Exercise description:
Exact copy, pictures excluded: print the lines from the one with "One camera frame" through the final line of the records.

Given records:
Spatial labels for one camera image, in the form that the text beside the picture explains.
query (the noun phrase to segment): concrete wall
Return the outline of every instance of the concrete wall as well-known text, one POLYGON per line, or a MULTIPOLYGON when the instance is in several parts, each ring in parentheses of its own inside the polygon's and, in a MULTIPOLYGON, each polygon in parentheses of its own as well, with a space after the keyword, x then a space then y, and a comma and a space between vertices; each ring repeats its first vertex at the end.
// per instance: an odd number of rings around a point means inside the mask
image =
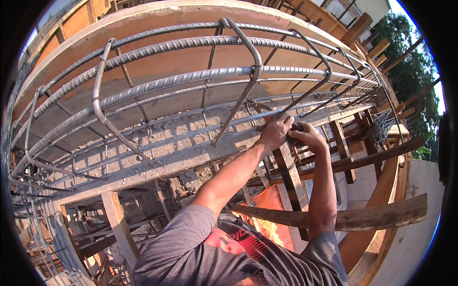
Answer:
POLYGON ((371 286, 402 286, 408 282, 428 249, 441 212, 444 186, 439 182, 437 163, 409 160, 406 199, 427 193, 426 219, 398 229, 391 248, 372 280, 371 286))

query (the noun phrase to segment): t-shirt sleeve
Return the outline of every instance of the t-shirt sleeve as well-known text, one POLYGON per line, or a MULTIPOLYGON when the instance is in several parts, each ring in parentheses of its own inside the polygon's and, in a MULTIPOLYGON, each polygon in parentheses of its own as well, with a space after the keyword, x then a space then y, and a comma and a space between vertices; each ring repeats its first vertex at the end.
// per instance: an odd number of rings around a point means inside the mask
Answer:
POLYGON ((206 206, 182 209, 140 256, 133 271, 136 285, 161 281, 180 258, 204 242, 215 223, 215 213, 206 206))
POLYGON ((323 279, 325 285, 347 285, 347 273, 333 232, 322 232, 315 236, 301 255, 314 264, 311 267, 313 275, 320 276, 318 280, 323 279))

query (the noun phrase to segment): red graphic print
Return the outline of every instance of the red graphic print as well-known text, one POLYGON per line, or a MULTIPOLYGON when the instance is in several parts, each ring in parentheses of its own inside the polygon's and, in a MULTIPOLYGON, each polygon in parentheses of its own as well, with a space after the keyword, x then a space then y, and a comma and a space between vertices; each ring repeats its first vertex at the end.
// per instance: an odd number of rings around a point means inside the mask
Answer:
POLYGON ((244 251, 256 261, 261 260, 267 251, 267 245, 244 229, 238 230, 235 234, 227 234, 220 228, 214 228, 204 243, 213 247, 220 247, 227 253, 241 254, 244 251))

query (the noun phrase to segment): man's arm
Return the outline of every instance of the man's arm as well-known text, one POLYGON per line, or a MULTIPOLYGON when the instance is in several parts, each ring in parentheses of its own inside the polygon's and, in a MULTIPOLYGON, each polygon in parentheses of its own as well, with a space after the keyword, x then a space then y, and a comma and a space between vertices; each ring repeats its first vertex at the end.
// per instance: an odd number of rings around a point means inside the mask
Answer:
POLYGON ((287 114, 270 122, 250 149, 229 162, 199 188, 190 205, 209 207, 218 217, 224 205, 246 184, 259 162, 286 141, 286 133, 293 122, 294 119, 287 114))
POLYGON ((299 122, 304 132, 290 131, 288 135, 297 138, 315 153, 313 190, 309 204, 309 239, 321 232, 334 232, 337 217, 337 198, 331 168, 331 155, 324 138, 310 124, 299 122))

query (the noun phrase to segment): green foliage
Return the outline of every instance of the green foliage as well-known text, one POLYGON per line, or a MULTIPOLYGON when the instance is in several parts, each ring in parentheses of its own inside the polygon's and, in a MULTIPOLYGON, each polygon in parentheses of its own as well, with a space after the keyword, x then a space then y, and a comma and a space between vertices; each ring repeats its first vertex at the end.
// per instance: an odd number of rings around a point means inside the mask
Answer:
MULTIPOLYGON (((383 52, 389 59, 389 62, 394 61, 402 55, 420 37, 419 32, 412 29, 404 15, 393 14, 391 12, 386 14, 375 25, 374 29, 380 31, 380 35, 372 41, 374 46, 383 38, 387 38, 390 41, 389 47, 383 52)), ((396 96, 398 100, 401 102, 406 101, 432 83, 434 81, 433 73, 437 73, 436 65, 424 41, 403 61, 393 67, 388 72, 388 76, 391 81, 396 79, 392 83, 392 86, 395 92, 397 92, 396 96)), ((406 109, 415 107, 416 112, 421 112, 421 115, 416 115, 408 122, 412 127, 411 136, 424 136, 427 142, 426 146, 433 150, 436 146, 436 131, 439 126, 438 103, 439 99, 434 89, 431 89, 423 99, 406 106, 406 109)), ((434 155, 431 157, 431 152, 419 153, 419 156, 429 161, 434 161, 435 157, 434 155)))

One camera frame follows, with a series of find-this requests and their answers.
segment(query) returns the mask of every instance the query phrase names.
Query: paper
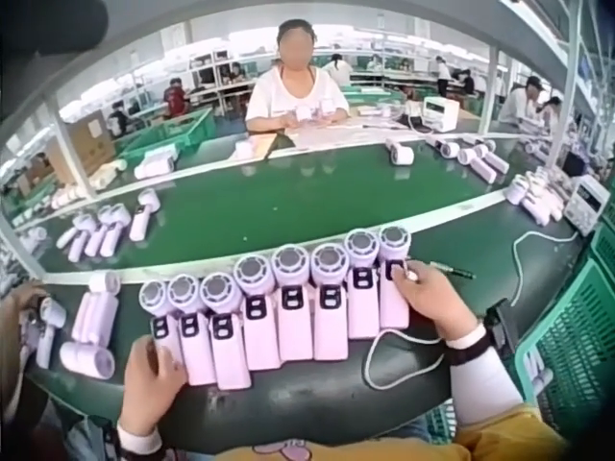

Answer for the task:
One camera frame follows, with a series of find-this requests and their answers.
segment(query) returns the mask of every instance the query phrase names.
Query: paper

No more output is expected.